### The records

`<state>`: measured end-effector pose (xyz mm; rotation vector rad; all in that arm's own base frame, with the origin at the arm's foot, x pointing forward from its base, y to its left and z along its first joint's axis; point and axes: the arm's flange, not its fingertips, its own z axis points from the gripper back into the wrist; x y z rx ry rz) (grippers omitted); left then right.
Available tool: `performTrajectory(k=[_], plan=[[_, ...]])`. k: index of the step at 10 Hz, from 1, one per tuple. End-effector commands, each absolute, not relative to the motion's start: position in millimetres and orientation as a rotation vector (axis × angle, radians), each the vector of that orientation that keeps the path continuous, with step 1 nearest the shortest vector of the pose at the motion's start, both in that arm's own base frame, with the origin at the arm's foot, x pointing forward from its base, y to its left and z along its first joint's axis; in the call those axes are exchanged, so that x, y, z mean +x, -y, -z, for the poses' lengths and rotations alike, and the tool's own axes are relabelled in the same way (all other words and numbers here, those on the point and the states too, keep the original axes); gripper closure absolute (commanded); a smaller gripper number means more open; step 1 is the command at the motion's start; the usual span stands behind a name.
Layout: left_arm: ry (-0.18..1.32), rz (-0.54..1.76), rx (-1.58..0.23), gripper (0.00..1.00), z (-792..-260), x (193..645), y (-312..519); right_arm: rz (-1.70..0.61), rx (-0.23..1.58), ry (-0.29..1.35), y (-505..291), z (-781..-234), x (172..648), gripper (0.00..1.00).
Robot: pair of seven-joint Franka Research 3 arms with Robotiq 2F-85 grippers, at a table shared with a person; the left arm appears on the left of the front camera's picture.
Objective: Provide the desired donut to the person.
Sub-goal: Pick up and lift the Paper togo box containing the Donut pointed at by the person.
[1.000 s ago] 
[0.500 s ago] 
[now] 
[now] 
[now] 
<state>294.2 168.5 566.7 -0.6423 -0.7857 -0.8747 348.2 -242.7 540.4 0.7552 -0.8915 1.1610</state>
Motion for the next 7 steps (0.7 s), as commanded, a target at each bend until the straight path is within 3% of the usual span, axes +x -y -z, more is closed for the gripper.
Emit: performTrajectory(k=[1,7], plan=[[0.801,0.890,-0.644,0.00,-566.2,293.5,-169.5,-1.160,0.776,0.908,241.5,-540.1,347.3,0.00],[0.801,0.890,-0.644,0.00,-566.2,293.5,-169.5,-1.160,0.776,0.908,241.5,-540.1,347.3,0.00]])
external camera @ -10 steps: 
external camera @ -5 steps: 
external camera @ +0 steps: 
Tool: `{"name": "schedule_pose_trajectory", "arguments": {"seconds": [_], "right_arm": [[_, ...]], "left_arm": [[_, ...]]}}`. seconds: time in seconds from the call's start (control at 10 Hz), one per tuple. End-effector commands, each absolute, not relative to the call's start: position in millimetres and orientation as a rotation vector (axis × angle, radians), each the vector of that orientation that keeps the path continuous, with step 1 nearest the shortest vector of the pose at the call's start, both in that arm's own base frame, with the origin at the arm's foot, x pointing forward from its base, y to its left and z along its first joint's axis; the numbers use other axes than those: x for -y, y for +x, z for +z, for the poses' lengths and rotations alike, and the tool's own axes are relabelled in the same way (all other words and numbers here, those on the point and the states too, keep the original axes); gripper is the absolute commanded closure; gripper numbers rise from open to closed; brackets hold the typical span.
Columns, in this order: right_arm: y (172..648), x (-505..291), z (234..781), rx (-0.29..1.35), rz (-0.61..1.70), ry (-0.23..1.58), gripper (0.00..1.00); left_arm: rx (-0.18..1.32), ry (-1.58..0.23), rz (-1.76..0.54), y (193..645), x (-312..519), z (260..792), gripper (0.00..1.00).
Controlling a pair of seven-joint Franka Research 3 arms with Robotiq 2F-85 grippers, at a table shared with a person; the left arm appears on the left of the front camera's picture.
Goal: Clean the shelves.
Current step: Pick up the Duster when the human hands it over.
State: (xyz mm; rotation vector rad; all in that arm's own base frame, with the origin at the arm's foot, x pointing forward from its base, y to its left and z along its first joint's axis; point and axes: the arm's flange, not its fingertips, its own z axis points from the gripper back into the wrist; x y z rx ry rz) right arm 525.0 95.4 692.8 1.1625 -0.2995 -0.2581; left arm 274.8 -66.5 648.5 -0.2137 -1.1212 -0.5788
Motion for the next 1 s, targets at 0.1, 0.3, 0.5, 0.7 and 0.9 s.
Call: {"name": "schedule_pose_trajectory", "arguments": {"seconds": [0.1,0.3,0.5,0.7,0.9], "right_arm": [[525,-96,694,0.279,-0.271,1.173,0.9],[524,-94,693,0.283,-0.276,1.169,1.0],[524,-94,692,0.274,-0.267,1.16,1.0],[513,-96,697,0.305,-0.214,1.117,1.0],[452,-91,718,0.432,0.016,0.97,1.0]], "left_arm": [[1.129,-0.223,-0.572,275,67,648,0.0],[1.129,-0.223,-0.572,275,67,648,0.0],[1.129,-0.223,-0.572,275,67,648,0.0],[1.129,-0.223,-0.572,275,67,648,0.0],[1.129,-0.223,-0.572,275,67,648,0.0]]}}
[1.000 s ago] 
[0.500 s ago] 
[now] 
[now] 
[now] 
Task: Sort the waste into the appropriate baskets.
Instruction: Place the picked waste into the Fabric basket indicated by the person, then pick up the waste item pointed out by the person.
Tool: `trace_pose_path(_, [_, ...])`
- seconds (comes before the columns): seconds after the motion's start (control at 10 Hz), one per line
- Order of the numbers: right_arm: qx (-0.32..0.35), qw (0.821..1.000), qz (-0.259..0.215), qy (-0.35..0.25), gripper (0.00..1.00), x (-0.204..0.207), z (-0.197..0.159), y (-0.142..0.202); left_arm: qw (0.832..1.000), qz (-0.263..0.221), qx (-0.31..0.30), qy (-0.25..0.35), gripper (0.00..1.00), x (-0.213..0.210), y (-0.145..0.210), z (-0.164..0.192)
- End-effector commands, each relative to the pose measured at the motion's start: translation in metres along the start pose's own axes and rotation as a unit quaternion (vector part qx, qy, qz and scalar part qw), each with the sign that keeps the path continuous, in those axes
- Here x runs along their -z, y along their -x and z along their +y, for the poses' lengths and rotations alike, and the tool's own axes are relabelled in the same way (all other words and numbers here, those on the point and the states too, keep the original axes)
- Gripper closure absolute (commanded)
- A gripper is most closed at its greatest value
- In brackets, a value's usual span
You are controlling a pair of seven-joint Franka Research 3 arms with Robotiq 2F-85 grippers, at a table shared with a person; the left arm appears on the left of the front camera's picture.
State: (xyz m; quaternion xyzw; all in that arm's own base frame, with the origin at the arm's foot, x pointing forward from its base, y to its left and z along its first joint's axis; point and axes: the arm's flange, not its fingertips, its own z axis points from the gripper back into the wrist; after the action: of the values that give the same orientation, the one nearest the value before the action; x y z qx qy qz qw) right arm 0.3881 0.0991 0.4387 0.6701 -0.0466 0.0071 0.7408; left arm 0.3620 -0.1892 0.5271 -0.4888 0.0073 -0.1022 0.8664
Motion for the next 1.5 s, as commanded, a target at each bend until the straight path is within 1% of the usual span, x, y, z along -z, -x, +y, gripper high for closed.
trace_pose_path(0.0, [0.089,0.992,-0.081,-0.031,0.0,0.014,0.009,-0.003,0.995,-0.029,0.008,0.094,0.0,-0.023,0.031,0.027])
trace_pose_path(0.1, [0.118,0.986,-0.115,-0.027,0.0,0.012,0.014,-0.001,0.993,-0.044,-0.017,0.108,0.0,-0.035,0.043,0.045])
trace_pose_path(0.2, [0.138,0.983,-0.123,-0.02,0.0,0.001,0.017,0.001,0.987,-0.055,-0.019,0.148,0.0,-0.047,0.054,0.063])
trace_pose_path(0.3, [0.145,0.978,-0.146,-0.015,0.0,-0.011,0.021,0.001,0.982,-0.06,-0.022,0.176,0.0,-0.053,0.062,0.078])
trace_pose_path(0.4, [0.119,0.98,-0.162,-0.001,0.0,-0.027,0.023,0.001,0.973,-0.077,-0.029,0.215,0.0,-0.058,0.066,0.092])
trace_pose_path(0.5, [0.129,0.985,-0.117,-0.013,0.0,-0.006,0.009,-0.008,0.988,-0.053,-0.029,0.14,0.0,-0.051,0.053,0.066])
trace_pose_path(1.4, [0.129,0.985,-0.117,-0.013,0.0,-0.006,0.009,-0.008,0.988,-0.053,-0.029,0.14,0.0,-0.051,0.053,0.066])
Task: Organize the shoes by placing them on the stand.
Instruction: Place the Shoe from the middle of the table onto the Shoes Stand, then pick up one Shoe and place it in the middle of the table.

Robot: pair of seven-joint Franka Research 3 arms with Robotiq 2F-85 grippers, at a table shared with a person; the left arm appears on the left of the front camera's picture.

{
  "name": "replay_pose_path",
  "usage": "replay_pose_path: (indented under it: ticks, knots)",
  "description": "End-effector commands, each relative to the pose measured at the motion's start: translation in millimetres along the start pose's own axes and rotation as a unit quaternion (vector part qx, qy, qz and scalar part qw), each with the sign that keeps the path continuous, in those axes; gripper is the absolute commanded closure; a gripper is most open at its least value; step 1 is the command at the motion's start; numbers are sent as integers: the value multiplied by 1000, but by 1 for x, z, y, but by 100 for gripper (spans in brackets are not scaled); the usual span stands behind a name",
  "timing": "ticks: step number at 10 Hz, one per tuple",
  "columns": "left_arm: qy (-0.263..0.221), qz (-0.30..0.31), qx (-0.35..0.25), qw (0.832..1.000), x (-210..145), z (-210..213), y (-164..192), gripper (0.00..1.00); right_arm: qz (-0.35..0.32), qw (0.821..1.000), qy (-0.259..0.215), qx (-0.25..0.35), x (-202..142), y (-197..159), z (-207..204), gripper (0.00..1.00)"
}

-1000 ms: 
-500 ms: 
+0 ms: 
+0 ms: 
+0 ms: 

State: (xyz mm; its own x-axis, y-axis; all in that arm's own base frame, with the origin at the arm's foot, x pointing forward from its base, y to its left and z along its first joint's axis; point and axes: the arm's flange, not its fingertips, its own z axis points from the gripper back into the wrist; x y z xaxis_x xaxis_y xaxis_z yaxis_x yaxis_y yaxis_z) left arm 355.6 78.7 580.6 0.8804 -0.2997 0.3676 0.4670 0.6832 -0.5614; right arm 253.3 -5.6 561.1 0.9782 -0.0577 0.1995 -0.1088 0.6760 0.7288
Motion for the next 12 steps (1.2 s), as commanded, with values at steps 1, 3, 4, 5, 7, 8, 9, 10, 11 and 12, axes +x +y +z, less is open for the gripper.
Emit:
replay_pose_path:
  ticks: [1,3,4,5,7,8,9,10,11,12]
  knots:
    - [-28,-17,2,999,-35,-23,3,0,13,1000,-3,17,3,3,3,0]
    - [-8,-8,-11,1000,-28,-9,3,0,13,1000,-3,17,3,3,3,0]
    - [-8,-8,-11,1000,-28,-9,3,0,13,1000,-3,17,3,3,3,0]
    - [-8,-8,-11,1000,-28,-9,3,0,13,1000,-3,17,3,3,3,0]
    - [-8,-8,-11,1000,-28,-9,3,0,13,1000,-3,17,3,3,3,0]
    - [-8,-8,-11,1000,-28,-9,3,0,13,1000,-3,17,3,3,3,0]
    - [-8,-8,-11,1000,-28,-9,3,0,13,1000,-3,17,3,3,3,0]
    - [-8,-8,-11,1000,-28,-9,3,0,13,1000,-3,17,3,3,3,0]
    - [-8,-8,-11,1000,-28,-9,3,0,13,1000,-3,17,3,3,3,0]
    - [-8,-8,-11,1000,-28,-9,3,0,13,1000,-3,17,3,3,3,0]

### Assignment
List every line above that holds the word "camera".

### Response box
Robot: pair of seven-joint Franka Research 3 arms with Robotiq 2F-85 grippers, at a table shared with a person; the left arm appears on the left of the front camera's picture.
external camera @ -10 steps: 
external camera @ -5 steps: 
external camera @ +0 steps: 
Controlling a pair of seven-joint Franka Research 3 arms with Robotiq 2F-85 grippers, at a table shared with a person; the left arm appears on the left of the front camera's picture.
You are controlling a pair of seven-joint Franka Research 3 arms with Robotiq 2F-85 grippers, at a table shared with a person; the left arm appears on the left of the front camera's picture.
Robot: pair of seven-joint Franka Research 3 arms with Robotiq 2F-85 grippers, at a table shared with a person; the left arm appears on the left of the front camera's picture.

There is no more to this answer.